◆ **Aim of the exercise**
Look over the entries below. Report how many lines hold the word "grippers", and only that.

◆ **Data for review**

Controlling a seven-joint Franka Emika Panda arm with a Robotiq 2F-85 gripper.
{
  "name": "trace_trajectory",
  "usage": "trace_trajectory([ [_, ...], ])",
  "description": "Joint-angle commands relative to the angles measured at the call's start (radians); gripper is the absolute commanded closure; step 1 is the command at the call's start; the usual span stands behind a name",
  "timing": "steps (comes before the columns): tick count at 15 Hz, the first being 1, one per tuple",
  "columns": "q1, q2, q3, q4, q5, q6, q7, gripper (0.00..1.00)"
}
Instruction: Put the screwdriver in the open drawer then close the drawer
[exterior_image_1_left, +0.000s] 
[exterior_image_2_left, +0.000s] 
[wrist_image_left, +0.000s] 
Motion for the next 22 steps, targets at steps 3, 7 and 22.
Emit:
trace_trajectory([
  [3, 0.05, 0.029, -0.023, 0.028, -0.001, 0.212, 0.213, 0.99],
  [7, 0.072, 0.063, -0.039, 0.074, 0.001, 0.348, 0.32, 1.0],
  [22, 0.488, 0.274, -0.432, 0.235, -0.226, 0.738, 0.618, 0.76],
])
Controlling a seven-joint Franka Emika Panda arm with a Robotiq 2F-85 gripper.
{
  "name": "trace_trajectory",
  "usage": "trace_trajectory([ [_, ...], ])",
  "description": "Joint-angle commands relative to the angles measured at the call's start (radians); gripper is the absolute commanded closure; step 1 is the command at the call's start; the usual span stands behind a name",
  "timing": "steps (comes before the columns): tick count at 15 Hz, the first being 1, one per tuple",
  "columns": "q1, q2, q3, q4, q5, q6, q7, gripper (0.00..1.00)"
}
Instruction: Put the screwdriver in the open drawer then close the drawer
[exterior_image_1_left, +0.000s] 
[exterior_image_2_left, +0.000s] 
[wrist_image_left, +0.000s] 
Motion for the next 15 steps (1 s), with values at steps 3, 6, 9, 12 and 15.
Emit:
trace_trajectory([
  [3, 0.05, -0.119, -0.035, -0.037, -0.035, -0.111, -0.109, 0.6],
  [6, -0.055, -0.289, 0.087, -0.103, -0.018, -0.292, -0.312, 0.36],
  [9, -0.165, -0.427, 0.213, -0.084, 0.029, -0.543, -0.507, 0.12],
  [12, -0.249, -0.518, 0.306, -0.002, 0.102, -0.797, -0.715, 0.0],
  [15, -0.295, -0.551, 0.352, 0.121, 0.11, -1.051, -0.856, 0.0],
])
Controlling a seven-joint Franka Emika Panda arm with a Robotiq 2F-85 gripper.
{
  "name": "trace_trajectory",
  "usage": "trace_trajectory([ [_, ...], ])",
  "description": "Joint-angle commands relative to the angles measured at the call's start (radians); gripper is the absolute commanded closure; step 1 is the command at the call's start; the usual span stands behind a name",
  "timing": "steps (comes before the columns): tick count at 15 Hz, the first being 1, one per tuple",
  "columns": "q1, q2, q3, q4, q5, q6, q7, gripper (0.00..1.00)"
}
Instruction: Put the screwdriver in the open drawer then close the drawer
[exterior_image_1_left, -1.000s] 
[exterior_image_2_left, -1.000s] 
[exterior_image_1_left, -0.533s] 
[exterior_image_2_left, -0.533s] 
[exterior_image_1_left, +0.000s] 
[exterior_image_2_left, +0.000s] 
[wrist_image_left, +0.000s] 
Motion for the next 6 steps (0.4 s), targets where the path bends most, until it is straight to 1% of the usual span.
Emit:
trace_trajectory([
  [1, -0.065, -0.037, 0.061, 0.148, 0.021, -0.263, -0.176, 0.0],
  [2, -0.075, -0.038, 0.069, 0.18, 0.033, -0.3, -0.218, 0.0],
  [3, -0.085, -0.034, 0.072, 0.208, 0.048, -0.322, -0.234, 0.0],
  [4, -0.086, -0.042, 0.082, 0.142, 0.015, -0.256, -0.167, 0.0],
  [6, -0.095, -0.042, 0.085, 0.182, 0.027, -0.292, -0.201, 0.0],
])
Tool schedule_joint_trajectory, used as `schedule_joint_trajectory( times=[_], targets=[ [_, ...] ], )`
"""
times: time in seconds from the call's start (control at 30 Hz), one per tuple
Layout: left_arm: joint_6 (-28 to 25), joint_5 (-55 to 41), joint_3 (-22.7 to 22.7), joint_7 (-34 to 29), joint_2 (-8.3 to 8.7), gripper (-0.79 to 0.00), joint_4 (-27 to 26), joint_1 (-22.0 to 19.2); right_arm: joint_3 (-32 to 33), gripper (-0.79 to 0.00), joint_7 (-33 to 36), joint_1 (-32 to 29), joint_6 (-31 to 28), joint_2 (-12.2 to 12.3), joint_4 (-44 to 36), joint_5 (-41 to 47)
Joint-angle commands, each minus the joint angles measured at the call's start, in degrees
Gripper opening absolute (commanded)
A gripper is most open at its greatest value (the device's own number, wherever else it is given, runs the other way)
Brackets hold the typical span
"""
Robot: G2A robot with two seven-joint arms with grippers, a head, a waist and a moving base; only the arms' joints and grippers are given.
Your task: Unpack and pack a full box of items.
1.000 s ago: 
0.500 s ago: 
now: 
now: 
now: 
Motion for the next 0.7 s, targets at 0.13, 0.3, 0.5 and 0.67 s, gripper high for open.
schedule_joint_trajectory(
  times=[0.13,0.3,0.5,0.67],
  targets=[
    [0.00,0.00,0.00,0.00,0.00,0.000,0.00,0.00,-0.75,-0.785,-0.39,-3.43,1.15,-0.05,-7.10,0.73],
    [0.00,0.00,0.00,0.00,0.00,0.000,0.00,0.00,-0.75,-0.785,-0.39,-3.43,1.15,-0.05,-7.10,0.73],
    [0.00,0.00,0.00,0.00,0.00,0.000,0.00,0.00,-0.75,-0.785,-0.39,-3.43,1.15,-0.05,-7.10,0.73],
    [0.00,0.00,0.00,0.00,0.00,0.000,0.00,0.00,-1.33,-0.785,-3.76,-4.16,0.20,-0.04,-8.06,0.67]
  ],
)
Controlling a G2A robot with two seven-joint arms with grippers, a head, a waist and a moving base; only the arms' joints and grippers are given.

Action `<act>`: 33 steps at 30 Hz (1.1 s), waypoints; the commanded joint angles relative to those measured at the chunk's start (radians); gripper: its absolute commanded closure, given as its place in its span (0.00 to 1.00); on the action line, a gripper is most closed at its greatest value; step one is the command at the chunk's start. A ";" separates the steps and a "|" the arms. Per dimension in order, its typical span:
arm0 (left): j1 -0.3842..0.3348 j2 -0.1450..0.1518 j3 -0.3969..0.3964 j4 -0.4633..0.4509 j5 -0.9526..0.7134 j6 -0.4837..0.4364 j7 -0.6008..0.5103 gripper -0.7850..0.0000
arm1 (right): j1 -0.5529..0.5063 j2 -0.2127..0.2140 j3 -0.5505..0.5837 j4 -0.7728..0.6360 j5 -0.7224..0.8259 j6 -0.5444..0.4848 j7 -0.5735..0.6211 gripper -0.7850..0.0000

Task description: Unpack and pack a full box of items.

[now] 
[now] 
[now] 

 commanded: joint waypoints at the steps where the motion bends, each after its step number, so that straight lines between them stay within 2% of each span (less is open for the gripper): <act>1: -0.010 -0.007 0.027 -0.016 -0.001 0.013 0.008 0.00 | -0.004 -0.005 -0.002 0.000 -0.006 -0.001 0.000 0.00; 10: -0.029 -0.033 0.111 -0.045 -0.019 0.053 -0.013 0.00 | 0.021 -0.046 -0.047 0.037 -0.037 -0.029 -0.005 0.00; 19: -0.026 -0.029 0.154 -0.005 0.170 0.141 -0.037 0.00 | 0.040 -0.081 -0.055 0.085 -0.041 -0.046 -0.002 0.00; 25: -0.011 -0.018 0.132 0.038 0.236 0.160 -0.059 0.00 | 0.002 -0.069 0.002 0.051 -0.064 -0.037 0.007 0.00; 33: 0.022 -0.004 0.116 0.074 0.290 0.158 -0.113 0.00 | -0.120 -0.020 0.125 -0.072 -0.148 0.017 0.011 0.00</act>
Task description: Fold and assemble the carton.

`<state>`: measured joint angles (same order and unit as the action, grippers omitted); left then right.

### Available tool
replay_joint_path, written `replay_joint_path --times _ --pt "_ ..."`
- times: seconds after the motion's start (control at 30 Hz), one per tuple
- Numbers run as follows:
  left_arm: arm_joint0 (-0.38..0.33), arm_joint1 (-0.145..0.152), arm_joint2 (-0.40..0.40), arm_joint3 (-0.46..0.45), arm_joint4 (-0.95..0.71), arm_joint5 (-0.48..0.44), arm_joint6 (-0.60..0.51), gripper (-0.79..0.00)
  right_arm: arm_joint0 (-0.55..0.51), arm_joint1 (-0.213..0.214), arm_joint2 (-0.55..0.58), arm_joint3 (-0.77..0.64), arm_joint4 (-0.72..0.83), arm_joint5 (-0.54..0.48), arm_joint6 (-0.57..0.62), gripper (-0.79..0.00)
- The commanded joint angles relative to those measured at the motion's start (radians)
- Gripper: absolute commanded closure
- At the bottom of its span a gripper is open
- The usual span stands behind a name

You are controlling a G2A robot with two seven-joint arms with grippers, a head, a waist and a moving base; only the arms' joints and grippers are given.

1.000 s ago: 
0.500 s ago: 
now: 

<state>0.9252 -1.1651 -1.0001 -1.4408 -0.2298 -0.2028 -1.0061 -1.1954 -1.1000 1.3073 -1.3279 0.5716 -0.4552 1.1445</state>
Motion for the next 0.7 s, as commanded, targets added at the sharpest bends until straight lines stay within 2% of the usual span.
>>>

◆ **Answer to the exercise**
4